Auch die am Rhein ansässigen Goldwäscher des 18. und 19. Jahrhunderts konnten nicht von ihren Goldfunden leben, die sie dem Fluss mithilfe von Waschbänken abrangen. Deshalb verkauften sie zusätzlich Streusand aus dem Rhein. Den dunklen Sand schüttete man früher über frisch fertig gestellte Schriftstücke, damit die Tinte rascher trocknete. Mit der Erfindung des Löschpapiers wurden die Goldwäscher endgültig arbeitslos, ihr Beruf verschwand. Rheingold in jeder Form war allerdings schon immer eine zweischneidige Angelegenheit, bei der Erfolg und Mühsal sehr dicht zusammenlagen. Richard Wagner komponierte seine Oper „Das Rheingold" Ende 1853 innerhalb weniger Monate. Dieser Oper verdanken die Goldvorkommen des Rheins immerhin einen Gutteil ihres heutigen Kultstatus. Als er das Werk im Januar 1854 vollendet hatte, schrieb er seinem Freund Franz Liszt: „Das Rheingold ist fertig, aber ich bin auch fertig."

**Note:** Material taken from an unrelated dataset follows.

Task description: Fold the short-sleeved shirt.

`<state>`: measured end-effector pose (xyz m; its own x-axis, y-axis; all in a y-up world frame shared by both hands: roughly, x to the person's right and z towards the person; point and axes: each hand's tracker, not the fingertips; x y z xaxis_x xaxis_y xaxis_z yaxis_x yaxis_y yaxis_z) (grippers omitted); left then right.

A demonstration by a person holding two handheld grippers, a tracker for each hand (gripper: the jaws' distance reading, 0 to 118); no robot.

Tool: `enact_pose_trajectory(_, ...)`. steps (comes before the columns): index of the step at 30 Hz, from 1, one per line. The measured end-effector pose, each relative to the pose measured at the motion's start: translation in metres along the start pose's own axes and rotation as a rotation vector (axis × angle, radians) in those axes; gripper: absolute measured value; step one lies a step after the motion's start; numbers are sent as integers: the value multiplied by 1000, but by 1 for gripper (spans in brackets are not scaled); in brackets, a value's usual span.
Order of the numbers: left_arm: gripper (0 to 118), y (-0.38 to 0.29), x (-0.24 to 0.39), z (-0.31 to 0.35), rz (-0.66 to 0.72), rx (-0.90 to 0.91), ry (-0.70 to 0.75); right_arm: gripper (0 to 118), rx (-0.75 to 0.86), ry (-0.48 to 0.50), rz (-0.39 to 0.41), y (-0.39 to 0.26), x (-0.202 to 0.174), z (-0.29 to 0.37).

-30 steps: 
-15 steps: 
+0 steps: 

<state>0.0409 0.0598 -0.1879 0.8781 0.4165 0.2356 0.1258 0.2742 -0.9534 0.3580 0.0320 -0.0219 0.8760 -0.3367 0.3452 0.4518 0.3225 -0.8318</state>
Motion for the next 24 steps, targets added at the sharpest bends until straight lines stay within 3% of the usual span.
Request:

18. Was befürchtet Markus Schuhmacher?
19. Wie wird das Gold heute gewonnen?
20. Warum lohnt sich der Goldabbau am Rhein?
21. Was ist mit dem Mythos vom Rheingold gemeint?
22. Warum ist die Gewinnung des Rheingolds umweltschonend?
23. Wozu benutzte man bis ins 19. Jahrhundert Streusand?